#### DIRECTIONS:
A single figure is required: the number of lines in the data below that hold the word "COLUMN".

#### STORED DATA:
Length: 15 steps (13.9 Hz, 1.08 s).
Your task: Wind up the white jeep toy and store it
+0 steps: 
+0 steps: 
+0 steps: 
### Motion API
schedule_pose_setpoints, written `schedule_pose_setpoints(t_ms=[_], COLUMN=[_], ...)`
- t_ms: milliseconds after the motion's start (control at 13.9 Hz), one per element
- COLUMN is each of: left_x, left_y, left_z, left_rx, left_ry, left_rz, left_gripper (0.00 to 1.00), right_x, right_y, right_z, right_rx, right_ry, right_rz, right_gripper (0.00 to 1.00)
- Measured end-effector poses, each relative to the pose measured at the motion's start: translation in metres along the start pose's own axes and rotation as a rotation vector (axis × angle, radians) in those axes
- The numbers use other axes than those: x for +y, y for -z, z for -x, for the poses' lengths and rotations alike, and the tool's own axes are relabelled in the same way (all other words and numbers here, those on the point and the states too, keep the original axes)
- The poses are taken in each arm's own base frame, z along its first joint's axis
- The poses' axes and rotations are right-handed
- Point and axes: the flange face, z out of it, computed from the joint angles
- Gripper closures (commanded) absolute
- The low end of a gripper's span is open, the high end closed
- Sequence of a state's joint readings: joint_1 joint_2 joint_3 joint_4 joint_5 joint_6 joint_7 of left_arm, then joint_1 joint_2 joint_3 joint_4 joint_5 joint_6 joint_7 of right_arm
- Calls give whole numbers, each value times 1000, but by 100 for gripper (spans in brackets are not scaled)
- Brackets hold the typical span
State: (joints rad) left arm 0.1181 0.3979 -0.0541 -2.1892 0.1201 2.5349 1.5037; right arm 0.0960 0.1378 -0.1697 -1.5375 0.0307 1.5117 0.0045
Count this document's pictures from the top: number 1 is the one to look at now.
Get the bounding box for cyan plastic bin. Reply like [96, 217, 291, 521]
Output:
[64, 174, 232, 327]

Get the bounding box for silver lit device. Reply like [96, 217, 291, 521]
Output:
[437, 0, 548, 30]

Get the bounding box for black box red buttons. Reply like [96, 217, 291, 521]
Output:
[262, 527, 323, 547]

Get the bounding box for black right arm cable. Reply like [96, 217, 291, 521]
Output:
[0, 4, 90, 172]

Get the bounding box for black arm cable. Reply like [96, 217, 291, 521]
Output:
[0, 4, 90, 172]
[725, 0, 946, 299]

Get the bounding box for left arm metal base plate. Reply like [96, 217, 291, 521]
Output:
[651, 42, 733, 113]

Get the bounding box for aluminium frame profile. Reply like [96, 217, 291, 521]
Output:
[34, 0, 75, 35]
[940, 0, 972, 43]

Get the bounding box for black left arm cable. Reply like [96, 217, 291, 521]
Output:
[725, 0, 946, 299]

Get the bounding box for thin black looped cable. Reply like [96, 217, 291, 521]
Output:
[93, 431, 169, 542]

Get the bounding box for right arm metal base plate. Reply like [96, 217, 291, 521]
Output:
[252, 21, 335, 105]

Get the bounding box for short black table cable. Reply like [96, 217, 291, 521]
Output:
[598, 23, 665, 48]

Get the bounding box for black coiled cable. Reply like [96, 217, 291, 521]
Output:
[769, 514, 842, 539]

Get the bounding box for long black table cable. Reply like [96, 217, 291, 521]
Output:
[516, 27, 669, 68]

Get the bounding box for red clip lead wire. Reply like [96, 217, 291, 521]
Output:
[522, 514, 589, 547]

#### TASK RESULT:
2